Secondly, with how much production data would you need to test to cover all these cases. After all, many of these special data variations only occur sporadically. Will we find them if we take one day of production data? One week? One month? Before you know it, we have to test with extensive data volumes, only to have relative certainty that our solution can handle all special cases.
This brings us to another important point. Production data is yesterdays data. It’s in the past. It tells us what transactions our system handled in the past. Of course, it is important to ensure continuity. We need to test on regression. But the usage of our solution changes over time. So does our solution itself (or the services that we interface with). But we need to be confident that our solution handles tomorrows data well. Testing with yesterday’s production data gives us a false confidence. So we’ll need new or updated data to cover also tomorrow’s data patterns.
There are also practical concerns to testing with production data:
- Size: the larger our test data sets, the more time that is required for test execution. We should aim for the smallest possible test data sets that still provides sufficient test coverage. Especially as we aim for continuous (automated) testing that provides us fast feedback (we prefer minutes over hours, hours over days)
- Control: if we use production data, we must really understand how much variation is actually covered. So, we must know our data, which requires time to explore.
- Security & privacy concerns: although there are many excellent tooling solutions for these concerns, it deserves caution as the potential impact of breaches is significant
So why do we still use production data to test?
Often, it’s the simplest solution. The data is there so let’s use it. Creating synthetic data requires analysis and effort. It requires a good understanding of your data, how they connect, how they might change, what could be the edge cases…
On the other hand, these are exactly the reasons to use synthetic data. The additional effort pays itself back in test coverage, risk reduction and additional confidence. Often, we can construct very small data sets which provides a much higher coverage than using weeks of production data. Small test data sets mean fast test execution. This increases our agility and speed of learning.
This however also means that synthetic test data need to be good. They should not be based on a theoretical expectation about our solution. They should be based on sound analysis of our data & information architecture and complemented by good exploration of actual production data. If this analysis is not done properly, we will lose confidence.
This brings us to a last point. Humans are human. We will not believe that something works based on a theoretical exercise (which is how synthetic data is sometimes perceived).

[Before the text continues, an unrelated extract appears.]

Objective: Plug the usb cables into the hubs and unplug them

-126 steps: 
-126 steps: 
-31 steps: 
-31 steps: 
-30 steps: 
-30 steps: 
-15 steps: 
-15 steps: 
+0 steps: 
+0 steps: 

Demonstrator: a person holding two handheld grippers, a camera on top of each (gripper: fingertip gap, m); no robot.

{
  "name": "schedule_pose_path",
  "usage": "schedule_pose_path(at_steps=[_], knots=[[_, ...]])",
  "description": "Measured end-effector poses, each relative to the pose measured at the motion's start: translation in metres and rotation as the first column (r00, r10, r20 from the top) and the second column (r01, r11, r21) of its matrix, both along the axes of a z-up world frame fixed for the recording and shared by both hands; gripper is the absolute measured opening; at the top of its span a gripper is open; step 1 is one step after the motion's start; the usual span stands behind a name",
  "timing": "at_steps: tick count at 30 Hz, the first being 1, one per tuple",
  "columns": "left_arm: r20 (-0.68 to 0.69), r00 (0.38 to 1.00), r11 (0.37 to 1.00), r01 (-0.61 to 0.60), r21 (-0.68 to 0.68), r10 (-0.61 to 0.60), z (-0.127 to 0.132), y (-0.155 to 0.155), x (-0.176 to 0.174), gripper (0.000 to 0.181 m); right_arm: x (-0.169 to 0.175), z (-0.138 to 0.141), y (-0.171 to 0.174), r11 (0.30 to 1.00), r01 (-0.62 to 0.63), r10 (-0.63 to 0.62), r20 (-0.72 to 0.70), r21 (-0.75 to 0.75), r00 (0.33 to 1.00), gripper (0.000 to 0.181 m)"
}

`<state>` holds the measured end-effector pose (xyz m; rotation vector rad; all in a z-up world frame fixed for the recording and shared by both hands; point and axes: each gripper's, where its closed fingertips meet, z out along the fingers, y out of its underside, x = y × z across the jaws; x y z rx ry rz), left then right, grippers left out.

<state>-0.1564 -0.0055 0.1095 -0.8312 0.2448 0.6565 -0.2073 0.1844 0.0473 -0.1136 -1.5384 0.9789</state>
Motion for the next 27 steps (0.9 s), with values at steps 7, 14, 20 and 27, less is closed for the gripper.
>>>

We only believe that it works, if we have seen it working with data that is recognizable to us. Especially business users require this confidence. There is nothing wrong with that. We can complement our synthetic data with (anonymized) production data sets. Especially during demonstrations and (user) acceptance testing, show the solution with production data. If it helps people sleep better, why not.
But let’s not rely anymore on only production data for actual testing when synthetic test data can help us maximize test coverage, speed up feedback loops and reduce the security & privacy concerns.
Synthetic data need to be good. Don’t just use the obvious theoretical cases. Do your homework & analysis.